OpenAI to Launch AI Agent for Automating Computer Tasks
OpenAI, the Microsoft-backed AI research firm, is reportedly preparing to launch a new AI agent capable of automating various tasks on a user's computer. According to a Bloomberg report, the agent, internally codenamed "Operator," is designed to handle tasks such as writing code, booking travel, and other routine activities. OpenAI plans to release a research preview of this AI agent in January 2025, which will be accessible through its application programming interface (API) for developers.
The report further suggests that OpenAI is working on several AI agent-related initiatives, with the “Operator” being the closest to release. This agent will be a general-purpose tool able to perform tasks via a web browser, streamlining interactions and eliminating the need for manual input for many activities.

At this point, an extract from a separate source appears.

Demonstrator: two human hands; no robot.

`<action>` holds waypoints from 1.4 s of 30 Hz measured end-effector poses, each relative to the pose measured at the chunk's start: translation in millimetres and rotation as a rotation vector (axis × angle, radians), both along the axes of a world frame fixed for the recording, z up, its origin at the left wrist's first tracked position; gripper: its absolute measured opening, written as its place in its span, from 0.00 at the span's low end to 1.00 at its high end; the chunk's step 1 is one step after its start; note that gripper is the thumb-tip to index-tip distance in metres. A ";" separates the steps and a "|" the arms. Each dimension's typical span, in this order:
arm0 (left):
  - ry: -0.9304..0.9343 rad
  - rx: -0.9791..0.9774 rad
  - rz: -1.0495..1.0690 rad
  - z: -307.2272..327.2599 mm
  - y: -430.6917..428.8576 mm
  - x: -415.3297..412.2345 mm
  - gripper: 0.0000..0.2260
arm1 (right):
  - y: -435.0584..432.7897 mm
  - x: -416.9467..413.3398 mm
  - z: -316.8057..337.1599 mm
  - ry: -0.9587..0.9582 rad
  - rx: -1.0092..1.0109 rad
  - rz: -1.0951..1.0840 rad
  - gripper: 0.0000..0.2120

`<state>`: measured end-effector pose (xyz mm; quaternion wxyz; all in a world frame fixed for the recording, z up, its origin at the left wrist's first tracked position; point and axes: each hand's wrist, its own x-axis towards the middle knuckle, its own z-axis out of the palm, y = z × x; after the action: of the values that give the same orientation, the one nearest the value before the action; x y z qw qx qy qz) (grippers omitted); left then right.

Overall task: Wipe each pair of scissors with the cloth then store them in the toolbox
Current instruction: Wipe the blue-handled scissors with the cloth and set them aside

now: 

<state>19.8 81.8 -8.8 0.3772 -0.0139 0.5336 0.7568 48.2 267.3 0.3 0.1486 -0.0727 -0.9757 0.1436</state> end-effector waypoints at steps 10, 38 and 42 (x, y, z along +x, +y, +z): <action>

OpenAI CEO Sam Altman recently discussed the evolution of AI agents during a Reddit "Ask Me Anything" session. He hinted that while the company will continue to improve its models, AI agents could represent the next major leap in AI capabilities. "We will have better and better models, but I think the thing that will feel like the next giant breakthrough will be agents," Altman said.
This development follows similar moves by other tech giants. Last month, The Information reported that Google is also working on an AI-driven tool, codenamed “Project Jarvis,” aimed at automating web-based tasks. Powered by the upcoming Google Gemini model, “Project Jarvis” is expected to integrate with Google Chrome to assist with tasks such as interpreting screenshots, clicking buttons, and entering text.
What Are AI Agents?
AI agents are advanced software tools powered by artificial intelligence that can carry out complex, multi-step tasks with minimal human intervention. Unlike traditional chatbots, which are designed to respond based on pre-existing data, AI agents can perform actions autonomously by making decisions, solving problems, and interacting with their environment. These agents have memory capabilities, allowing them to retain information from past interactions and plan future actions accordingly. They are typically driven by large language models but extend their functionality beyond simple question-and-answer tasks.
At their core, AI agents promise to free users from repetitive, time-consuming tasks by automating processes that traditionally required manual input, offering the potential for significant productivity gains across various industries.